### [AIM OF THE EXERCISE]
Filter the listing and keep only the lines with the word "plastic".
<<<<
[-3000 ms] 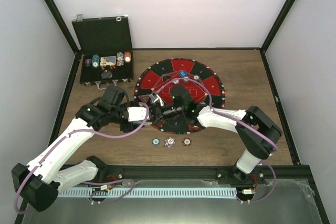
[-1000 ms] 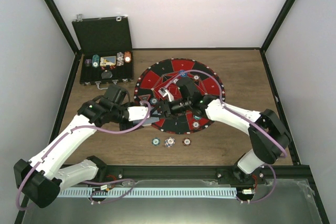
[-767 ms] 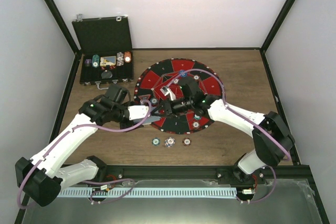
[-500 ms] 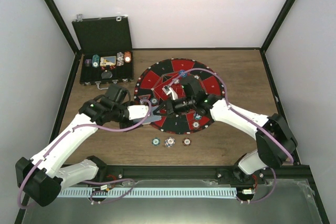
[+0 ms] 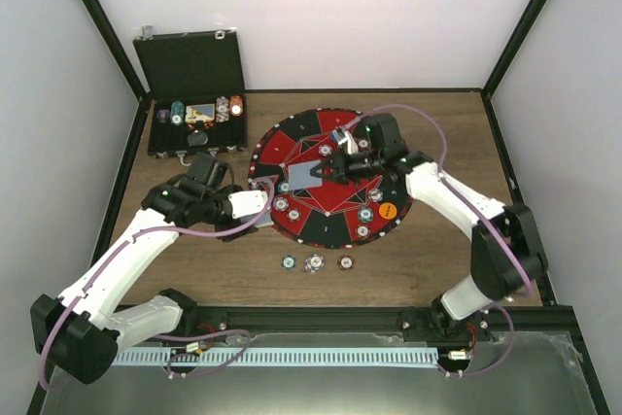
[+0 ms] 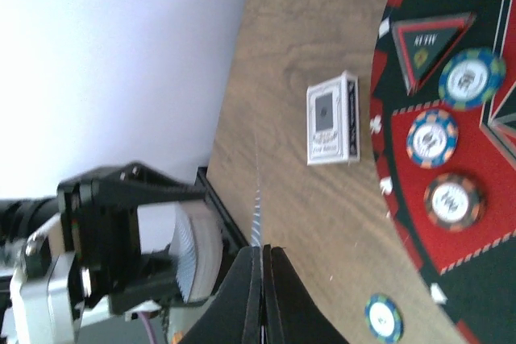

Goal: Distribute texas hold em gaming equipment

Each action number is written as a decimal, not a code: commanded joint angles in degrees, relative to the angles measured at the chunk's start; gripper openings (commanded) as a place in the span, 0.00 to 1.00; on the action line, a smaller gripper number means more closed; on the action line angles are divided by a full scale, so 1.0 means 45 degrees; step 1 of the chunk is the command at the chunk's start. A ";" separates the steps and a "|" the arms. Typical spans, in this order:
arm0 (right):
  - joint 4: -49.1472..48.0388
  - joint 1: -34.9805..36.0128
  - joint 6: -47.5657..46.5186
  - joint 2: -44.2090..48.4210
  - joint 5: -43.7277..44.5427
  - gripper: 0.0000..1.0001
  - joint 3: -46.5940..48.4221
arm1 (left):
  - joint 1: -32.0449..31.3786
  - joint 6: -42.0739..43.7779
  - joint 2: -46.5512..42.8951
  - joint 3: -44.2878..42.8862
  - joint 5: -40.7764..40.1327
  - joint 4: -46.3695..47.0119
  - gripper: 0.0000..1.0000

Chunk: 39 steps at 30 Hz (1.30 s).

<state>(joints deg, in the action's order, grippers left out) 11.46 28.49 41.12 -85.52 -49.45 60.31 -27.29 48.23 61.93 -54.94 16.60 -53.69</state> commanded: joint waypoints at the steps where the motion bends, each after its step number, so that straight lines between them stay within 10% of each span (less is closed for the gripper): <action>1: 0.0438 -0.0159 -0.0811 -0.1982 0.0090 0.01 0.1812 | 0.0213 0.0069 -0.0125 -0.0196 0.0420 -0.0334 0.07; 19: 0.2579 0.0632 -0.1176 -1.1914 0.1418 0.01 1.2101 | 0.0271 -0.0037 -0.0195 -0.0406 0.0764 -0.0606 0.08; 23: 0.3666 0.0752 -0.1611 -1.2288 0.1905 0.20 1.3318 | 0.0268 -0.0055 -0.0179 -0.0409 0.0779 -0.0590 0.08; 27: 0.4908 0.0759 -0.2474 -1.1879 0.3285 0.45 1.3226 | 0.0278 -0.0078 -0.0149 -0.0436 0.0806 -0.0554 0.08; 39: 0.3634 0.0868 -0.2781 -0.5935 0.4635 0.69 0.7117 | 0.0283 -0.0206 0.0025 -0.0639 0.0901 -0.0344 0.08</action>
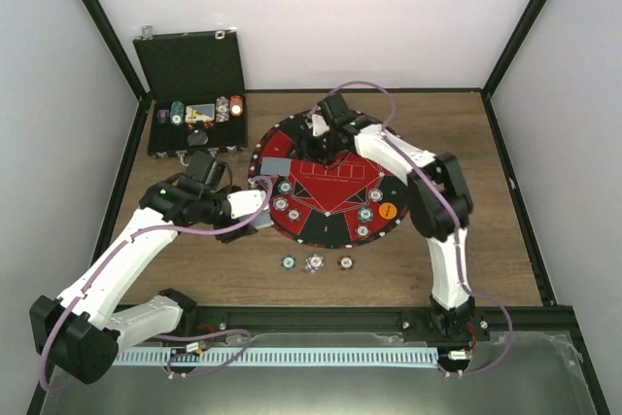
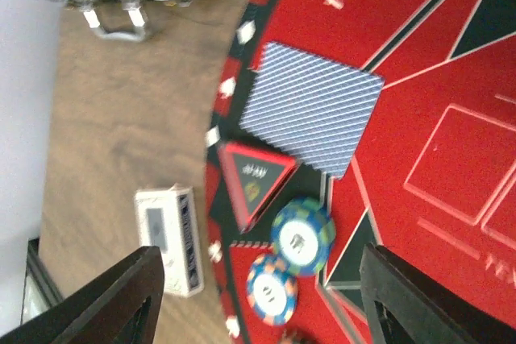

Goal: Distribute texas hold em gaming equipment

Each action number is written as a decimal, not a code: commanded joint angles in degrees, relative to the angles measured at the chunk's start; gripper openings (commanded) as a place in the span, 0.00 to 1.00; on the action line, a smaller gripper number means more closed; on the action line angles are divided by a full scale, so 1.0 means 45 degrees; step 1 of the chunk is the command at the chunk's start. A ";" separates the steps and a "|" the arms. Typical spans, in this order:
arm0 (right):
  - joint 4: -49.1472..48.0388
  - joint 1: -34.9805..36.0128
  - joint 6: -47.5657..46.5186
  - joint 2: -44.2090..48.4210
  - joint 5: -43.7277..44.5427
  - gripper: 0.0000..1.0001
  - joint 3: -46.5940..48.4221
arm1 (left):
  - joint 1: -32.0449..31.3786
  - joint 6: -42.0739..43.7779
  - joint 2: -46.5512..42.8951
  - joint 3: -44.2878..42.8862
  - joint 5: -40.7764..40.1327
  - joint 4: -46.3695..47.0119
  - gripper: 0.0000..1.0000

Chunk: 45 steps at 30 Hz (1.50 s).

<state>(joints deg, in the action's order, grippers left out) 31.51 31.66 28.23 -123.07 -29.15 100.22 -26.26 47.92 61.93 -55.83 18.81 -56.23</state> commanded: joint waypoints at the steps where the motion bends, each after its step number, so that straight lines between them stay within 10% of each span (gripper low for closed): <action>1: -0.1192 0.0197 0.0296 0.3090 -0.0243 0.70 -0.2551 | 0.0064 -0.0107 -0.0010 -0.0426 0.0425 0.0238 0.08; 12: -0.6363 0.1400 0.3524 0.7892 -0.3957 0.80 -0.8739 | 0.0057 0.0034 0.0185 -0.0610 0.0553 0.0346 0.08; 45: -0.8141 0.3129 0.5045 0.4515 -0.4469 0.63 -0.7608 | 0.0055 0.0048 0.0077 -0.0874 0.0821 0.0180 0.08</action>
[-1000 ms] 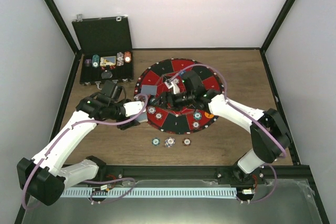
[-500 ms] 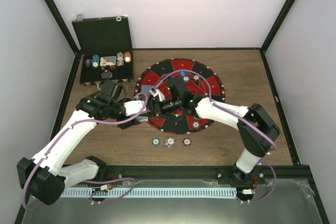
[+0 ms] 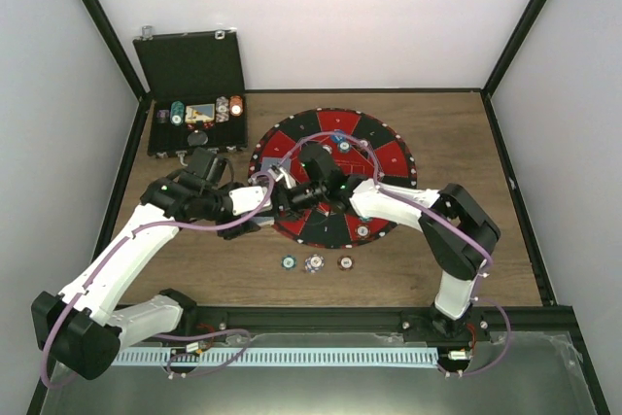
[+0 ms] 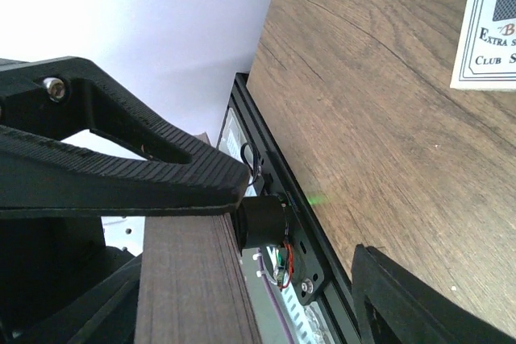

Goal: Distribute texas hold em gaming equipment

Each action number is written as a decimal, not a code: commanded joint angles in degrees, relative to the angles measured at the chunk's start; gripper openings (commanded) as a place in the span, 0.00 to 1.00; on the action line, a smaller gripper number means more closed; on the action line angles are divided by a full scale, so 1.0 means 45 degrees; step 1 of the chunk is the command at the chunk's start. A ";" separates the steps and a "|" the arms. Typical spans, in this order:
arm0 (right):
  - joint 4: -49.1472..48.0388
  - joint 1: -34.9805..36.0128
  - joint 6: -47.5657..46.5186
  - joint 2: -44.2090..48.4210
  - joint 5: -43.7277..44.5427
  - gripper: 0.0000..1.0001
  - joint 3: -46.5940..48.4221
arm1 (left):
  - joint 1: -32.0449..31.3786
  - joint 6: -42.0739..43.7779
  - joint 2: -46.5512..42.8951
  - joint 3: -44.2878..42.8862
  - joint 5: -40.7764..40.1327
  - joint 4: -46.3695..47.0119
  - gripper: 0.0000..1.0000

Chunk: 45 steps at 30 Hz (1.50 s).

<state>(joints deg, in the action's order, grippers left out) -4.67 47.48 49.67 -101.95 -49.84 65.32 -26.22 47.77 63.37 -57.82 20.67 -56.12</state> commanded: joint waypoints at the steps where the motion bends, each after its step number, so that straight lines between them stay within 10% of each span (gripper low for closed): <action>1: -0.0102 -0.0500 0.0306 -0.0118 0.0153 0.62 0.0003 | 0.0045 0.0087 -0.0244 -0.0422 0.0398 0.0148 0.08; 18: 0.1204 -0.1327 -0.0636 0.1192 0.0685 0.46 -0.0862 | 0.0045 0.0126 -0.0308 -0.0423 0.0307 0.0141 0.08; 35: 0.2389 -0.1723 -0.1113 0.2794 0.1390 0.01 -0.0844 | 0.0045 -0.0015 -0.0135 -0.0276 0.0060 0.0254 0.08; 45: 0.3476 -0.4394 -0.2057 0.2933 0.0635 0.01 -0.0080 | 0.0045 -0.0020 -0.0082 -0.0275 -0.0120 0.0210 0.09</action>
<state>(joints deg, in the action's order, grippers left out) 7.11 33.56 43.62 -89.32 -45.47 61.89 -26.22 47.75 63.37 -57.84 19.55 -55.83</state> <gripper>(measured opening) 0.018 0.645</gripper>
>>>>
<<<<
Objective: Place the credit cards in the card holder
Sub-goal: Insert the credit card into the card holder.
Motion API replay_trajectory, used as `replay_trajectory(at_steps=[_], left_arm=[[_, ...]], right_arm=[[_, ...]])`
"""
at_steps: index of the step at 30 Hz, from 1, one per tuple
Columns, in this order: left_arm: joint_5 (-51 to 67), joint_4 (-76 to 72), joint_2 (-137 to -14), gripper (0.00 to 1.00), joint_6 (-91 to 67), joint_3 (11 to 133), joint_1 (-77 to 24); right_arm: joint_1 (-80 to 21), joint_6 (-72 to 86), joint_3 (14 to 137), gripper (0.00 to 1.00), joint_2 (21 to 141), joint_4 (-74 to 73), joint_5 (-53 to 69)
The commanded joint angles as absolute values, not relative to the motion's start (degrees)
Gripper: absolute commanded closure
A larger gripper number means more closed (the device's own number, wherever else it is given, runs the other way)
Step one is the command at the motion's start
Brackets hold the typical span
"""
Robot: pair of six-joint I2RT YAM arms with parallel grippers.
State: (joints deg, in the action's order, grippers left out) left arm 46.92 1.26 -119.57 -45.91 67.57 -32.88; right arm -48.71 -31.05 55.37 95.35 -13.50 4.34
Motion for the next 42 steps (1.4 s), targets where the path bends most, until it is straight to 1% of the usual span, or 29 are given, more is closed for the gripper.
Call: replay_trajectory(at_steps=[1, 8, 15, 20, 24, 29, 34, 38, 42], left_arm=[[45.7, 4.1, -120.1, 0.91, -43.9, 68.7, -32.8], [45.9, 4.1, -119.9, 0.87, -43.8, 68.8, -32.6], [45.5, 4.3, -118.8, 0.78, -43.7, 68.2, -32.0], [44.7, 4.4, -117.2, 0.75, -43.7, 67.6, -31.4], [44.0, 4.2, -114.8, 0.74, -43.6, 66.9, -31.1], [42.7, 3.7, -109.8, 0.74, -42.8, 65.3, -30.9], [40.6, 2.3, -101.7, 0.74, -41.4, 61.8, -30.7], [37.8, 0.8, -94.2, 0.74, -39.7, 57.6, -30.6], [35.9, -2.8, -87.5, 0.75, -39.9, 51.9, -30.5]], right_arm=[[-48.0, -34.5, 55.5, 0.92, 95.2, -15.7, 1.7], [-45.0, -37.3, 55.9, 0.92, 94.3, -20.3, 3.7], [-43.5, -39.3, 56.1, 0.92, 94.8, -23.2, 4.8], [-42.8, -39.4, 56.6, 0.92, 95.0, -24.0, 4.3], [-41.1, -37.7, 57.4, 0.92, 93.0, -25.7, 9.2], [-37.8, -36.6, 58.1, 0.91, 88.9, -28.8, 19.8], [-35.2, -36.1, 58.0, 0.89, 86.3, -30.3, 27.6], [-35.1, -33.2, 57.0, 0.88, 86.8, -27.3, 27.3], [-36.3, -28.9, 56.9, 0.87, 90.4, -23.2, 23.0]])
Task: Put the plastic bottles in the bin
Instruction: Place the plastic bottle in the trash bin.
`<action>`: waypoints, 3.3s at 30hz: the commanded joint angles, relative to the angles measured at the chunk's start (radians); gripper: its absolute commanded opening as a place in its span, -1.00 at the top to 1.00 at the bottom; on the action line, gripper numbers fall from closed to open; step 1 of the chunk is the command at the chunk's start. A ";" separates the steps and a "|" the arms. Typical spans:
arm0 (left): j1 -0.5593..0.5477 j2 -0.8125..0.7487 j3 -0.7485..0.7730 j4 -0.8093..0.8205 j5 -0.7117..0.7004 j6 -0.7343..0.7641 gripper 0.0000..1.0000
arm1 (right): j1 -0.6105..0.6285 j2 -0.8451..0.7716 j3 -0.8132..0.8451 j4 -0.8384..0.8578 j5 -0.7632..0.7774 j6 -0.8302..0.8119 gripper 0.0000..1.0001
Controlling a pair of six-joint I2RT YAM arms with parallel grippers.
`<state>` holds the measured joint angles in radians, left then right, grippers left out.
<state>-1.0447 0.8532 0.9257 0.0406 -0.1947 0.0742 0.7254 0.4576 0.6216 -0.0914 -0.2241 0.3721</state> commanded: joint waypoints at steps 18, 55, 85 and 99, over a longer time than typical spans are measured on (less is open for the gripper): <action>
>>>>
### [COMPLETED TASK]
Task: Put the plastic bottles in the bin
Instruction: Place the plastic bottle in the trash bin.

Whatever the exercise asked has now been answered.